Tks for all the tests, it's encouraging. btw, I read in the "backup/restore thread" that some guys didn't get their activation back, my guess is that maybe when they try to re-install, they formated the drive, and this could lead to change of volume serial. My suggestion therefore is that if you backup, also backup the volume serial, and check that it is the same when re-installing.
Converting to vhd and trying to run on Hyper-v did not work. It was un activated.
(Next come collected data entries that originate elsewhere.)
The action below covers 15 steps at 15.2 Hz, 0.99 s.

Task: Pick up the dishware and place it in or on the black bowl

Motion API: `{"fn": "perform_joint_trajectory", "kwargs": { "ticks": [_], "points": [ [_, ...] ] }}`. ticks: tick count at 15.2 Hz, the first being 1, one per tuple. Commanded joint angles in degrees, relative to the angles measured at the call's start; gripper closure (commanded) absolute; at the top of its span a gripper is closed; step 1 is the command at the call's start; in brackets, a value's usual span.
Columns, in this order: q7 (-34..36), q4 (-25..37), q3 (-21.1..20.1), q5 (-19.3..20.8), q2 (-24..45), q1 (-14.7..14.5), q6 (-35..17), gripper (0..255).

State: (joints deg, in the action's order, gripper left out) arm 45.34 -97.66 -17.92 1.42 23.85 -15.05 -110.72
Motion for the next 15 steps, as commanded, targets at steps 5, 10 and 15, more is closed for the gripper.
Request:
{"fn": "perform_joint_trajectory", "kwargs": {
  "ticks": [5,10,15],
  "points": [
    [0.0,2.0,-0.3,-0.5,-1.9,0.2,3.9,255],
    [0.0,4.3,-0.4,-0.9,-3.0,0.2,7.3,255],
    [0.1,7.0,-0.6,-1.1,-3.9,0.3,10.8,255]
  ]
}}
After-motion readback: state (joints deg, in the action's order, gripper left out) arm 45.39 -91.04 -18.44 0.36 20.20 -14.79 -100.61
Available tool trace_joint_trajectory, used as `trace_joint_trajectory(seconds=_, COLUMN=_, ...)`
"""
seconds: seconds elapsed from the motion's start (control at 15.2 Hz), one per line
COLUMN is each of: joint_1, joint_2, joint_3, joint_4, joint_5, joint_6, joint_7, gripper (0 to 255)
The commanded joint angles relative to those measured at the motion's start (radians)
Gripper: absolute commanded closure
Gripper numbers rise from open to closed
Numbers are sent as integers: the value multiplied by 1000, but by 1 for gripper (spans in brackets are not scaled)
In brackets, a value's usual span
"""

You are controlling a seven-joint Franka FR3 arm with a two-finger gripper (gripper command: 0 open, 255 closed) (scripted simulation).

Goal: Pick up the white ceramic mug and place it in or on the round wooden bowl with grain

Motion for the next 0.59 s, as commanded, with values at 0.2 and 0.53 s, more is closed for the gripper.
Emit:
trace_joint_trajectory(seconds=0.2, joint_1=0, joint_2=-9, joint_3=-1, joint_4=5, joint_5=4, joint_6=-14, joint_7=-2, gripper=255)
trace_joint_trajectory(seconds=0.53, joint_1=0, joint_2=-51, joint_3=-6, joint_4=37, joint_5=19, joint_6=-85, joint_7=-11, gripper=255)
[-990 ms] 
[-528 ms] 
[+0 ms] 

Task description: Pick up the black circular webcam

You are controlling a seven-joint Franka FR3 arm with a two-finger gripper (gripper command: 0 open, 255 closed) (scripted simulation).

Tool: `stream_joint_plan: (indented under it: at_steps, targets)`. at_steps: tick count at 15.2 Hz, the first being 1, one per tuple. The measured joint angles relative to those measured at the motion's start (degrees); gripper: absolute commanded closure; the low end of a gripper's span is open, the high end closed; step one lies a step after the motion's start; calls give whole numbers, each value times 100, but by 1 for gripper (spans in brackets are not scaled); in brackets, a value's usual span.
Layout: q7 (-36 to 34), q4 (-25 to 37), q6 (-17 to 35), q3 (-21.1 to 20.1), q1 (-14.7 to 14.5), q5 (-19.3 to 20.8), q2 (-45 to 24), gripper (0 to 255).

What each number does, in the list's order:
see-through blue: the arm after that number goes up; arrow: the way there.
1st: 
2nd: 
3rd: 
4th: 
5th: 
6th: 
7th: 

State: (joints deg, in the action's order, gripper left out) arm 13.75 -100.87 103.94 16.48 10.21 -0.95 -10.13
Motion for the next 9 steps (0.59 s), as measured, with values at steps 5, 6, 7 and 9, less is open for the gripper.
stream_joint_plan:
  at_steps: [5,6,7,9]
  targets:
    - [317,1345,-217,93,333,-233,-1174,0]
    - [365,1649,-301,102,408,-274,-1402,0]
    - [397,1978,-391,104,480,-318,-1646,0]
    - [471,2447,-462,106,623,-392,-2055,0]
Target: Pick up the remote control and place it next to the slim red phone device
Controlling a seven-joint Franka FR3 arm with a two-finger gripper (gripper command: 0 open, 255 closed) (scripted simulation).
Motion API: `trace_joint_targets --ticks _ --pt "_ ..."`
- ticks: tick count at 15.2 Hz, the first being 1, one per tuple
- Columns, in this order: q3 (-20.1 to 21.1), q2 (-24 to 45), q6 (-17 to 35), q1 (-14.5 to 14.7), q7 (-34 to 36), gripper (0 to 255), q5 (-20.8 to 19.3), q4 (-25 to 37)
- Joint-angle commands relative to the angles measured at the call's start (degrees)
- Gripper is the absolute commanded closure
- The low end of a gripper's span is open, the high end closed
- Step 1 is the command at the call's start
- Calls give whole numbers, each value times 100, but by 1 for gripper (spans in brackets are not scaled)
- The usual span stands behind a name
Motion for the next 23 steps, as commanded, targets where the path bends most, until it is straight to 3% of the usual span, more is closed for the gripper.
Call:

So everything must be tied to HD IDs, as previously stated, not other hardware.
That's the only reason it worked in your tests, as it's the same VM. What I did in my tests was create fresh virtual machines on different hardware and then applied backed up activation files from the original VM. I successfully activated all of the VM's because of what I mentioned earlier in the thread, the UUID. Apply the same UUID and backed up activation files to a virtual machine and you should get "genuine" status. EDIT: Just use VirtualBox and open your virtual machines .vbox file and you can edit the "Machine uuid" as well as the "HardDisk uuid" (if needed).
Any complications running the same UUID on multiple hdd's at the same time, can you have both machines up and running without any virtual collisions
As it's only for virtual machines then you can only apply it onto one OS per system, at least with VirtualBox. If you try to use the same UUID on multiple VM's then VirtualBox won't display more than one. I don't know if VMware is any different.